消耗品コストダウンとは、本当は「購入単価の安さ」だけでなく、「管理や準備対応にかかる人件費」、「トラブルによる生産ロス」も含むべきです。

– 安く買えても手間が増える→本質的にはコスト増
– 管理を厳格にしても、臨機応変さを失えば現場の活力が削がれる

こうした隠れたコストをしっかり“見える化”し、現場・購買双方が合意できる基準を設けることが重要です。

現場ヒアリングと“小さな実験”のすすめ

コストダウン案を闇雲に押し付けず、次のようなアプローチを推奨します。

– 現場責任者や作業者に試作品を実際の現場で使ってもらう
– イベント時など負荷が高い場面こそ“試運転”し、課題を抽出する
– サプライヤーと直接コミュニケーションをとり、「現場にあったアレンジ」ができるかを探る

特にイベントや繁忙期には、小さく始めて現場反応を見る「パイロットテスト方式」が効果的です。

サプライヤー巻き込み型のサプライチェーン構築

サプライヤーを単なる価格競争の相手とせず、「現場に合った消耗品や納品方法は何か?」の視点で相談していくべきです。
サプライヤーは豊富な納入現場を見ているため、他社での成功事例や失敗事例も共有してもらえます。
また、自社独自のイベントや繁忙期事情を開示すれば、より柔軟な調達・納品方法も実現しやすくなります。

デジタル化で準備・調整の“見える化”

アナログ現場でもデジタルツールを使うことで、「消耗品の使用量予測」や「受け渡し履歴の自動集計」など、見える化・効率化は可能です。
ストッカーの鍵や手配の紙台帳を、廉価な電子管理に移すだけでも、化ける現場は多いものです。
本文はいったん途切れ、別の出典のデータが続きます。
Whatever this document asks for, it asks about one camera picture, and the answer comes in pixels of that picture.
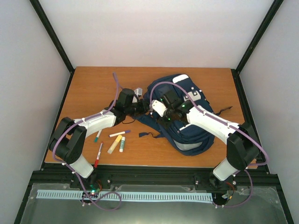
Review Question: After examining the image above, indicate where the purple capped white marker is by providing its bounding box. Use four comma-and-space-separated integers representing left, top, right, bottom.
109, 130, 131, 137

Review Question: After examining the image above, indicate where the navy blue student backpack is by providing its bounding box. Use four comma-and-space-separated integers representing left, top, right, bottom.
136, 74, 215, 156

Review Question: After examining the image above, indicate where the green white glue stick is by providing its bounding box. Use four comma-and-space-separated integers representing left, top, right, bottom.
119, 137, 126, 153

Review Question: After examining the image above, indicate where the green capped white marker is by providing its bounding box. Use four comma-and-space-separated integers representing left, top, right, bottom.
94, 130, 102, 142

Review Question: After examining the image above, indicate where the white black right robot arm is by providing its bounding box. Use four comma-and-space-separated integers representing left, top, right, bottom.
150, 91, 259, 189

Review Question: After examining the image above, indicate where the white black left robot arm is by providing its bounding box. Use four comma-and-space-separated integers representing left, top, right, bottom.
48, 88, 149, 188

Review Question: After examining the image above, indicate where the yellow highlighter marker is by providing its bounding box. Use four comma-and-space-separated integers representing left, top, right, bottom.
107, 135, 122, 154

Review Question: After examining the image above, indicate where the red white marker pen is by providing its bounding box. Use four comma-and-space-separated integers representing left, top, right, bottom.
94, 142, 104, 168

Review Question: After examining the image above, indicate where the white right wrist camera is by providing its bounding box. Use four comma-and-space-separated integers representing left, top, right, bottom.
150, 100, 167, 117

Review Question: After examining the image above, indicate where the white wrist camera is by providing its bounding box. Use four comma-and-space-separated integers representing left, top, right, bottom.
134, 87, 143, 97
150, 100, 167, 117

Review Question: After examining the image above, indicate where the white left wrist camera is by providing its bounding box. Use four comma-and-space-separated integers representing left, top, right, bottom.
134, 87, 143, 97

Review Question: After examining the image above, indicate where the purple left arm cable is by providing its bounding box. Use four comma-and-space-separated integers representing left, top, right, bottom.
52, 71, 124, 210

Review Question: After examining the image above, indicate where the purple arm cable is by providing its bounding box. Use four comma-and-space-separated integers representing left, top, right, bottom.
149, 81, 271, 209
52, 71, 124, 210

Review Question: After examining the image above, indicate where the black right corner post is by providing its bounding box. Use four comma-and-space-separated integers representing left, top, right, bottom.
235, 0, 285, 70

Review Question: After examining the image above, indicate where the black corner post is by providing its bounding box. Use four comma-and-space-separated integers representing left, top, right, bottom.
235, 0, 285, 70
29, 0, 75, 73

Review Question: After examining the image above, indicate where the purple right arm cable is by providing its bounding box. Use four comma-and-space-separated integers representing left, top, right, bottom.
149, 81, 271, 209

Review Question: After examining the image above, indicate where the black aluminium frame rail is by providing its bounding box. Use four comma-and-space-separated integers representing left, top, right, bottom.
30, 163, 280, 189

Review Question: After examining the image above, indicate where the black left corner post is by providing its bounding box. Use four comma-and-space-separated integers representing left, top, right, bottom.
29, 0, 75, 73

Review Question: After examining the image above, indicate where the light blue slotted cable duct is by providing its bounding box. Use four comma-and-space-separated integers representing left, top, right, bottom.
36, 189, 213, 203

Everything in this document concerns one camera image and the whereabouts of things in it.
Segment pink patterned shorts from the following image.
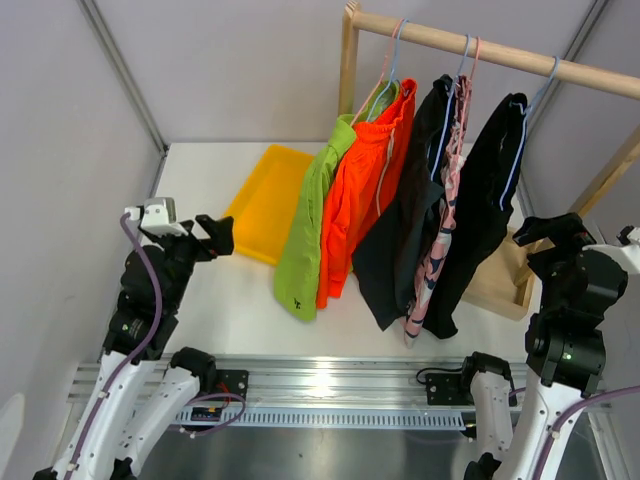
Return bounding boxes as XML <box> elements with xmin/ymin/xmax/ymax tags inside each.
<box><xmin>404</xmin><ymin>75</ymin><xmax>471</xmax><ymax>348</ymax></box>

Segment yellow plastic tray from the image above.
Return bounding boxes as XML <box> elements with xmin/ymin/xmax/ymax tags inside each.
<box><xmin>225</xmin><ymin>144</ymin><xmax>314</xmax><ymax>266</ymax></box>

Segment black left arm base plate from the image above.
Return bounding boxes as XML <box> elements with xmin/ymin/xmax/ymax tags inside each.
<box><xmin>213</xmin><ymin>369</ymin><xmax>250</xmax><ymax>399</ymax></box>

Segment wooden tray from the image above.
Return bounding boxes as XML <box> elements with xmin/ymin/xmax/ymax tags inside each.
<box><xmin>462</xmin><ymin>227</ymin><xmax>535</xmax><ymax>321</ymax></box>

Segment blue wire hanger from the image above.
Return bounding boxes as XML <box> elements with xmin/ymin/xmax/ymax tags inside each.
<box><xmin>427</xmin><ymin>34</ymin><xmax>471</xmax><ymax>182</ymax></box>
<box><xmin>366</xmin><ymin>19</ymin><xmax>408</xmax><ymax>122</ymax></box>
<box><xmin>498</xmin><ymin>56</ymin><xmax>560</xmax><ymax>211</ymax></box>

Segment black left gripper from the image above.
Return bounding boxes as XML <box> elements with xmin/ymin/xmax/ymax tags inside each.
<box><xmin>141</xmin><ymin>213</ymin><xmax>234</xmax><ymax>309</ymax></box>

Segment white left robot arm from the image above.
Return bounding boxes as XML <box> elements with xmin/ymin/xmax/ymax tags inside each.
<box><xmin>34</xmin><ymin>208</ymin><xmax>246</xmax><ymax>479</ymax></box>

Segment black shorts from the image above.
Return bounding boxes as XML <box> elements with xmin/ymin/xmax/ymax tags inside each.
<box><xmin>423</xmin><ymin>93</ymin><xmax>528</xmax><ymax>339</ymax></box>

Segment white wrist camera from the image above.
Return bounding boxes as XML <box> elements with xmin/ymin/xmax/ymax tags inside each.
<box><xmin>584</xmin><ymin>225</ymin><xmax>640</xmax><ymax>275</ymax></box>
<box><xmin>124</xmin><ymin>197</ymin><xmax>189</xmax><ymax>237</ymax></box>

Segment wooden clothes rack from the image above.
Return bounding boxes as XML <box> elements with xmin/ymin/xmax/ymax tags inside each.
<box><xmin>337</xmin><ymin>0</ymin><xmax>640</xmax><ymax>287</ymax></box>

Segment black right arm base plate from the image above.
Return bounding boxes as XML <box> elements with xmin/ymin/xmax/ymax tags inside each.
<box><xmin>415</xmin><ymin>367</ymin><xmax>473</xmax><ymax>406</ymax></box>

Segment orange shorts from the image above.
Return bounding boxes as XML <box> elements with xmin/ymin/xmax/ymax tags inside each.
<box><xmin>316</xmin><ymin>78</ymin><xmax>418</xmax><ymax>309</ymax></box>

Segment lime green shorts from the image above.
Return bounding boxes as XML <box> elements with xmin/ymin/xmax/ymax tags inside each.
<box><xmin>273</xmin><ymin>79</ymin><xmax>402</xmax><ymax>323</ymax></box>

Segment aluminium mounting rail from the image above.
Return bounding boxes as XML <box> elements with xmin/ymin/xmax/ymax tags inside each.
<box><xmin>66</xmin><ymin>355</ymin><xmax>614</xmax><ymax>431</ymax></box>

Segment dark navy shorts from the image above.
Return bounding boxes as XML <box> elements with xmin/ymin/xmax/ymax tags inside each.
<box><xmin>353</xmin><ymin>74</ymin><xmax>452</xmax><ymax>331</ymax></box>

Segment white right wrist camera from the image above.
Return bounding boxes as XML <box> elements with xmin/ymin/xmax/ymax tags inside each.
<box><xmin>584</xmin><ymin>225</ymin><xmax>640</xmax><ymax>275</ymax></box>

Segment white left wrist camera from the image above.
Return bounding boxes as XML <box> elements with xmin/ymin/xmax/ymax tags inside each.
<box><xmin>124</xmin><ymin>197</ymin><xmax>189</xmax><ymax>237</ymax></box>

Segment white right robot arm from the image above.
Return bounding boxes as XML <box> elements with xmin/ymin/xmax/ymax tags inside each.
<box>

まとめ:一人ひとりの“声”と現場最適の追求が未来を拓く

消耗品のコストダウンは「単価を叩く」以上に、本当の意味で現場作業がスムーズに流れてこそ意味があります。

– 作業者の“ちいさな声”を聴く文化
– サプライヤーを巻き込んだ共創型調達
– アナログとデジタルの良いところ取り
– 現場に合った「小さな実験」とそのフィードバック

これらを愚直に積み重ね、失敗から学び続けることが、結果的には全社の競争力につながります。

バイヤーを目指す方、サプライヤーの立場でバイヤーの考え方を知りたい方、そして現場で日々奮闘される皆様が、本記事を通じて「机上のコスト削減と現場リアリティの接点」を再発見し、持続的な成長のヒントを得られることを願っています。